Maalesef bu yapı ve zihniyet en çok CHP ve türevlerinde devam ediyor. Bu zihniyet tarih boyunca “tahripkâr” olmuştur.  Olmaya devam ediyor.

Bunun içindir ki, bu zihniyette olanlarda komplo, kumpas, şantaj, yalan, hile ve hurda eksik olmaz.

Zira bu yöntemler “efendileri dışarıda olan zihniyet”in temel usulleridir.

Buna mukabil “öze dönüş” zihniyeti söz konusudur. Bu zihniyetin ortak paydası İslam’dır. AK Parti, MHP ve Hüdapar’da tebarüz etmektedir. Böyle bir ortak payda zemininde bir araya gelinebilirse Siyonist haçlı zihniyetinin bölücülüğü çok daha kolay sona erdirilebilir, anasır-ı İslam bir araya gelir ve Türkiye şaha kalkar.

Peki, bu zihniyetin eksiyi, hatası yok mu?

Elbette vardır.

Özellikle içlerine sızdırılmış( AK Parti, MHP, Hüdapar’ın içine sızdırılmış) “ittihatçı zihniyetin elemanları” vasıtasıyla epey hata, yanlış ve kusurları oluyor.

Buna rağmen “Öze dönüş” anlayışında olanlar kendini şu şekilde tanımlıyor ve belirlediği istikamet ve hedefler doğrultusunda ilerlemeye çalışıyor.

“Cumhur İttifakı, Türkiye’yi hedef alan saldırılar karşısında parti çıkarları ve günlük siyaset hesapları yapmaksızın ortak bir duruş ortaya koymaya ve Türkiye’yi zayıflatarak uluslar arası operasyonlara açık hale getirmeye yönelik her türlü faaliyetin karşısında yer almaya kararlıdır. Bu kararlılık ve işbirliği ile ittifakımız Türkiye’yi bölgesel güç ve lider ülke yapacak 2023 hedeflerini gerçekleştirmenin yanı sıra, İ’la-yı Kelimetullah uğruna asırlarca dünya barışının ve adaletinin teminatı, İslam âleminin ve bütün mazlum milletlerin yegâne ümidi olan Türkiye’yi küresel bir güç haline getirecek, 2053 ve 2071 vizyonun alt yapısını adım adım inşa edecektir.”

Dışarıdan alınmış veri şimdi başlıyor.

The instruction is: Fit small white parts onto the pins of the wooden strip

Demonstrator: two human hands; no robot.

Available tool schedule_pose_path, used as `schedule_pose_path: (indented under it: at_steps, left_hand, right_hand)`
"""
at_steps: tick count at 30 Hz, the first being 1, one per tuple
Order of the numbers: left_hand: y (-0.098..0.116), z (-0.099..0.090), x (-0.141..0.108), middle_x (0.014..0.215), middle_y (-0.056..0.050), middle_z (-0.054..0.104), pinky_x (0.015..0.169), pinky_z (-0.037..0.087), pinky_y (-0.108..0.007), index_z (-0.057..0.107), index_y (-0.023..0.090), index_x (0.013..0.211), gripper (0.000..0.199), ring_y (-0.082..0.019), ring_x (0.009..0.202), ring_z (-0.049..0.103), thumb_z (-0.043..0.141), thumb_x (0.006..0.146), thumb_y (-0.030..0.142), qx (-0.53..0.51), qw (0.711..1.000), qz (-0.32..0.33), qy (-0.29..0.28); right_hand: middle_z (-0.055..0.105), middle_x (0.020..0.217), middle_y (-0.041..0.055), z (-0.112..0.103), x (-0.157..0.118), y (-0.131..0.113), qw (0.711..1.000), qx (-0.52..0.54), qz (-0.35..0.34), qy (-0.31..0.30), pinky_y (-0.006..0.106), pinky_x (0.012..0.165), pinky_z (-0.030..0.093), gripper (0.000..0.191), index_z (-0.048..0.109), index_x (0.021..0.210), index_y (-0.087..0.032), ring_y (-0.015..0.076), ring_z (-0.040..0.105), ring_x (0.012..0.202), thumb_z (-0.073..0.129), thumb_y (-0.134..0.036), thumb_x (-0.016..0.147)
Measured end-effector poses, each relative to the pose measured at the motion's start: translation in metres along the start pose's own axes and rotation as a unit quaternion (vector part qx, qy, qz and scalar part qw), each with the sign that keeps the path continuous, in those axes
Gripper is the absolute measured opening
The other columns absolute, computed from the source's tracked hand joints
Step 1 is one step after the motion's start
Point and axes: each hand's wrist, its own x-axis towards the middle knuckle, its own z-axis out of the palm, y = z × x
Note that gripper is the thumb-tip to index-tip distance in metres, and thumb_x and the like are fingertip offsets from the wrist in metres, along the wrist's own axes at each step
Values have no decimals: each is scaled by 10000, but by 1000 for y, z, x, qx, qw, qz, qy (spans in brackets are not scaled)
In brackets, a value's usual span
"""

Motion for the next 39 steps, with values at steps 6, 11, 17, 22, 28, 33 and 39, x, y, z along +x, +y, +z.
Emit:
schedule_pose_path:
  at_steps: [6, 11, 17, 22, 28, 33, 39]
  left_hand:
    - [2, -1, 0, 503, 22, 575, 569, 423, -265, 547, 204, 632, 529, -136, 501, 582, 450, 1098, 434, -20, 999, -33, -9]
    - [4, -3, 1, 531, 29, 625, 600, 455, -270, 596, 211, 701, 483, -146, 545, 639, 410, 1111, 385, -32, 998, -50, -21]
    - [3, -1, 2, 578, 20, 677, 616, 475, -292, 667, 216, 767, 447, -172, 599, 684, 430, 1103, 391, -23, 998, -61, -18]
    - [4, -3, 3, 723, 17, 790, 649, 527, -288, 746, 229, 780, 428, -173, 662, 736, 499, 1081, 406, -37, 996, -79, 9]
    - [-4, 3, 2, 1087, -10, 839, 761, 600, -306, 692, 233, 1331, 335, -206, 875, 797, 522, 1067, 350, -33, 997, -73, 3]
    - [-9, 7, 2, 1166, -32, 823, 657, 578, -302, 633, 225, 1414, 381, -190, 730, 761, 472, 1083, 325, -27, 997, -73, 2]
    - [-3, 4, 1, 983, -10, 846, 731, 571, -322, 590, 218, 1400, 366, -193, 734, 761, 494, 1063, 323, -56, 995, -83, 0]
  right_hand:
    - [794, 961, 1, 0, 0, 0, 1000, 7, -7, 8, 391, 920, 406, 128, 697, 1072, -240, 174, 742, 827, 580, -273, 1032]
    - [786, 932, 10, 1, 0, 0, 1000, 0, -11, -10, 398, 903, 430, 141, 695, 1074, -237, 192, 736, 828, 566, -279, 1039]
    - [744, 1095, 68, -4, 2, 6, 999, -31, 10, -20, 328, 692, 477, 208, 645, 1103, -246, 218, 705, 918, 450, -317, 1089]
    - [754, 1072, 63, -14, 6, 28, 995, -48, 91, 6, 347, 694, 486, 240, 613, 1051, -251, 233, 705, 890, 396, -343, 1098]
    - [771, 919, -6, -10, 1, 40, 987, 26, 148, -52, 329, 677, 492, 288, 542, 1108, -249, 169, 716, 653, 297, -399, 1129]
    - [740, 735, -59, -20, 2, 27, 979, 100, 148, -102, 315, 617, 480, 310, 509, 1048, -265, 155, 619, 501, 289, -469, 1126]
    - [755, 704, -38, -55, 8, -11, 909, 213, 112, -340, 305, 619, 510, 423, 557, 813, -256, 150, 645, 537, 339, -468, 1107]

https://www.milliyet.com.tr/siyaset/cumhur-ittifaki-protokolu-nun-tam-metni-2662293

Evet,   Cumhur zihniyeti ne kadar öze dönmeye, ülke hayrına iş yapmaya çalışıyorsa ittihatçı zihniyetinin devamı olanlar o kadar yıkmaya ve dağıtmaya çalışıyor.

Hülasa, Cumhur ittifakı zihniyetinin yöneticilerine çağrım şudur.

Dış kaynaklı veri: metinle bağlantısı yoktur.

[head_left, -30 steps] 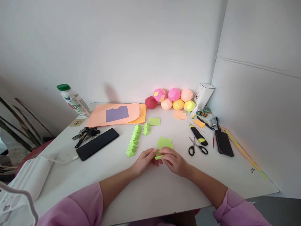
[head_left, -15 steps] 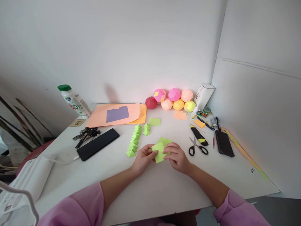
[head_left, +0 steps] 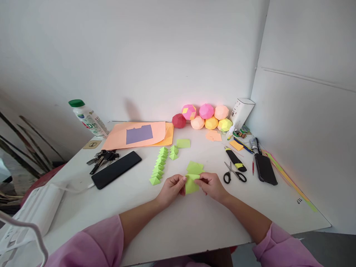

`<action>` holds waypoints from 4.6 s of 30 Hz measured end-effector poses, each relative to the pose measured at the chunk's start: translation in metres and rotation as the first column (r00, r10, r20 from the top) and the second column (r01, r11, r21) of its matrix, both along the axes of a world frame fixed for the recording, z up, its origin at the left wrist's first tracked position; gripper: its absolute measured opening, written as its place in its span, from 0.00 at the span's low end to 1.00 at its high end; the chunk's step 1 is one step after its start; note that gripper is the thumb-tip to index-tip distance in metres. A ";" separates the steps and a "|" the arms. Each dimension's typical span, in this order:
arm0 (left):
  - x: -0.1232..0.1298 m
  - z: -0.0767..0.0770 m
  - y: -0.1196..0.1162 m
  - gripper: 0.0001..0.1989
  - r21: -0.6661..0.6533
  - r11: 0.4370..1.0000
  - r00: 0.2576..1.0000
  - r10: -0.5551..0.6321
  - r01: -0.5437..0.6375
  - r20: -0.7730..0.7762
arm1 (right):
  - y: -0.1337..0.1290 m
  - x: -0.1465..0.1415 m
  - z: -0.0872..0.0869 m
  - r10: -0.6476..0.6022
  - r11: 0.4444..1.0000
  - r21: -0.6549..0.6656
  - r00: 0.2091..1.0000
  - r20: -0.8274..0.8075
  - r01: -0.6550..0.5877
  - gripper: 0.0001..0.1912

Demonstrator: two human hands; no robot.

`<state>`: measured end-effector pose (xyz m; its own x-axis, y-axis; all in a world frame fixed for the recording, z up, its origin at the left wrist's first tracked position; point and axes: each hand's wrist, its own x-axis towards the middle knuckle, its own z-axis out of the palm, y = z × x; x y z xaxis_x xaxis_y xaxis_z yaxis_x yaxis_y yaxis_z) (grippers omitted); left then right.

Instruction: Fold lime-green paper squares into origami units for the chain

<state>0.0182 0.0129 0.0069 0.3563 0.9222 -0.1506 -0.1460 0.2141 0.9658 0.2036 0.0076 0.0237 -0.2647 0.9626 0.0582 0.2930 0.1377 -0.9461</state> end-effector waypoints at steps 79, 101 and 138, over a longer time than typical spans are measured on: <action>-0.001 0.000 -0.003 0.16 0.040 0.989 0.990 -0.138 0.139 -0.038 | -0.003 -0.009 0.000 0.035 0.987 -0.145 0.982 -0.187 -0.063 0.15; 0.000 0.001 -0.003 0.18 0.052 0.991 0.990 -0.118 0.122 -0.071 | -0.001 -0.008 -0.006 -0.010 0.978 -0.201 0.960 -0.281 -0.048 0.14; -0.003 -0.001 0.002 0.16 0.039 0.973 0.962 -0.219 0.228 -0.163 | -0.003 -0.007 0.002 0.005 0.988 -0.150 0.984 -0.177 -0.032 0.14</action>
<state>0.0153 0.0153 0.0056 0.5305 0.8303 -0.1710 0.0536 0.1685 0.9842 0.1968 0.0046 0.0258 -0.2814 0.9587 -0.0410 0.1195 -0.0074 -0.9928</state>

İçinizde yer bulan ittihatçıları tasfiye ediniz.

AK Parti, MHP ve Hüdapar olarak “İslam Kardeşliği” ortak paydasında Türkiye’nin her ilinde, ilçesinde, beldesinde, köyünde ve mezrasında el ele, gönül gönül'e bir olunuz, iri olunuz, diri olunuz ki İlayı Kelimetullah için Nizamı âlem kurulabilsin.

Umarım ki, uyanırsınız.

Temennim tam öze dönüş gerçekleşir ve “İ’la-yı Kelimetullah uğruna asırlarca dünya barışının ve adaletinin teminatı, İslam âleminin ve bütün mazlum milletlerin yegâne ümidi olan Türkiye küresel bir güç haline gelir ve dünyaya nizam verir.”